+++ Data section

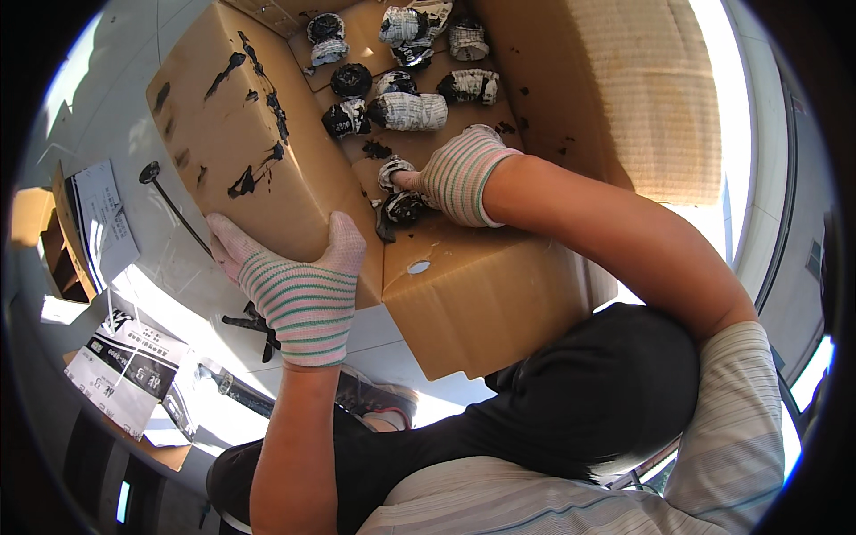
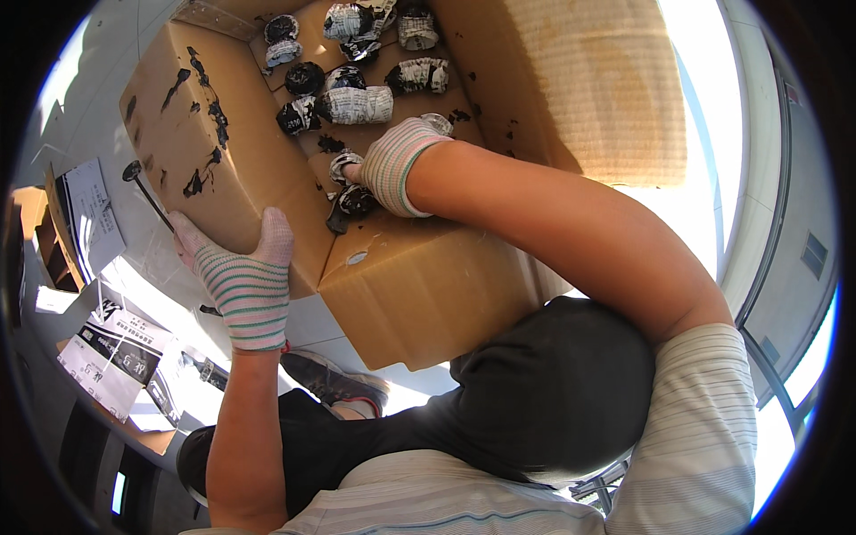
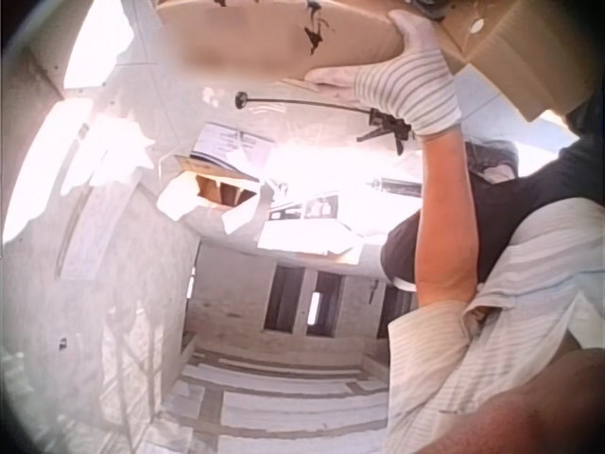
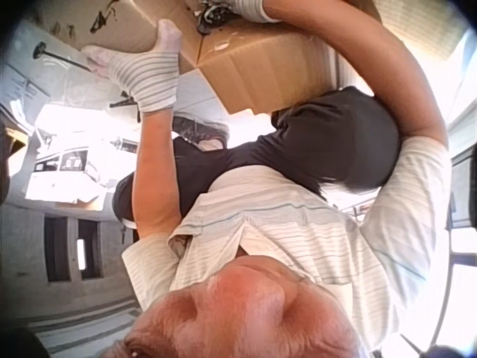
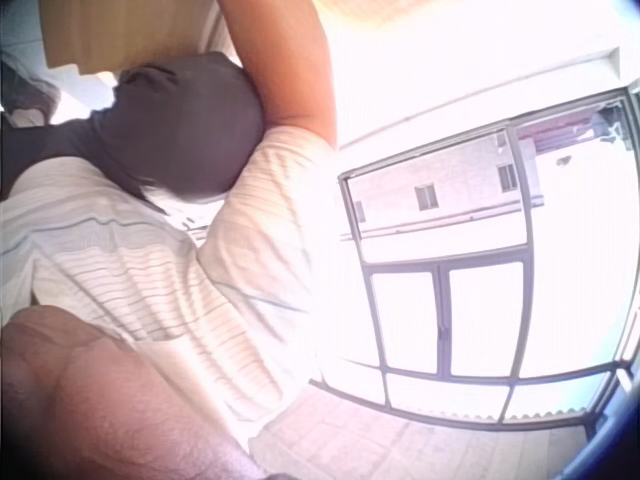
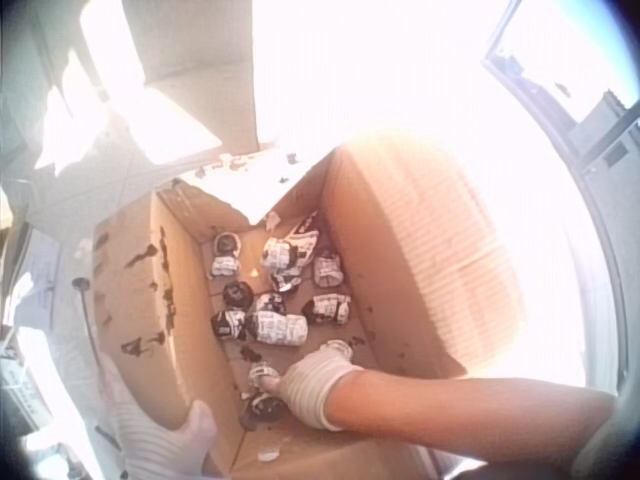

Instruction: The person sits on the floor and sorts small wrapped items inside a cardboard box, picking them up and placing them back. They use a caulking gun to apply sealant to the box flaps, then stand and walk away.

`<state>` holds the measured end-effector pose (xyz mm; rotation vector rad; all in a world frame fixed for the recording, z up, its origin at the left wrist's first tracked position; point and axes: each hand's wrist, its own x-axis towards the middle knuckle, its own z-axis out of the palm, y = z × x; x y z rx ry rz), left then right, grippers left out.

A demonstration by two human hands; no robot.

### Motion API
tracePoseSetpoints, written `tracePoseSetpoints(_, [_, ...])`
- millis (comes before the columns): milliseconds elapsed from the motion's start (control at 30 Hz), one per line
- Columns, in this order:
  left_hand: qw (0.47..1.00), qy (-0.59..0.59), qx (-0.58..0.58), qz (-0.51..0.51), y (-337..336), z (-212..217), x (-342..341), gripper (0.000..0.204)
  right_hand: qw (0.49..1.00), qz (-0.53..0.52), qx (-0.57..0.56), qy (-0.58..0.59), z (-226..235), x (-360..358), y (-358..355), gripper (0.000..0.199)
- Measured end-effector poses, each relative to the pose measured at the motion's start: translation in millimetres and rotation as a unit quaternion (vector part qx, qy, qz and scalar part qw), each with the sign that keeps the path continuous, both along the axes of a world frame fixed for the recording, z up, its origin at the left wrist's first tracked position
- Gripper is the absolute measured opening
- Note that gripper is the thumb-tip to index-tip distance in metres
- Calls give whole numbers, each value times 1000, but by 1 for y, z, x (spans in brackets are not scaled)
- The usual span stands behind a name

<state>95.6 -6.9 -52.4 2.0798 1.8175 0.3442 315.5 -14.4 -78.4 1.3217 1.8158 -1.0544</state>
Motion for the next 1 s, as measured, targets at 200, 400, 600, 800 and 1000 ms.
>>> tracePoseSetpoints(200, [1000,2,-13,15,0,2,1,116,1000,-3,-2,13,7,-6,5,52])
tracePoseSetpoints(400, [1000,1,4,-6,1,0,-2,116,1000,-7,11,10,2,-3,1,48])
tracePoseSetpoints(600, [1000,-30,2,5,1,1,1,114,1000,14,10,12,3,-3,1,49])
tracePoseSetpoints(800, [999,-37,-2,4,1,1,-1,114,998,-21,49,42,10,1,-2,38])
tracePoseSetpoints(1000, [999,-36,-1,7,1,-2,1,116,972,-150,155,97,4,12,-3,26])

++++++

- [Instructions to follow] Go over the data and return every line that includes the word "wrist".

- [Completed task]
`<state>` holds the measured end-effector pose (xyz mm; rotation vector rad; all in a world frame fixed for the recording, z up, its origin at the left wrist's first tracked position; point and axes: each hand's wrist, its own x-axis towards the middle knuckle, its own z-axis out of the palm, y = z × x; x y z rx ry rz), left then right, grippers left out.
- Measured end-effector poses, each relative to the pose measured at the motion's start: translation in millimetres and rotation as a unit quaternion (vector part qx, qy, qz and scalar part qw), each with the sign that keeps the path continuous, both along the axes of a world frame fixed for the recording, z up, its origin at the left wrist's first tracked position

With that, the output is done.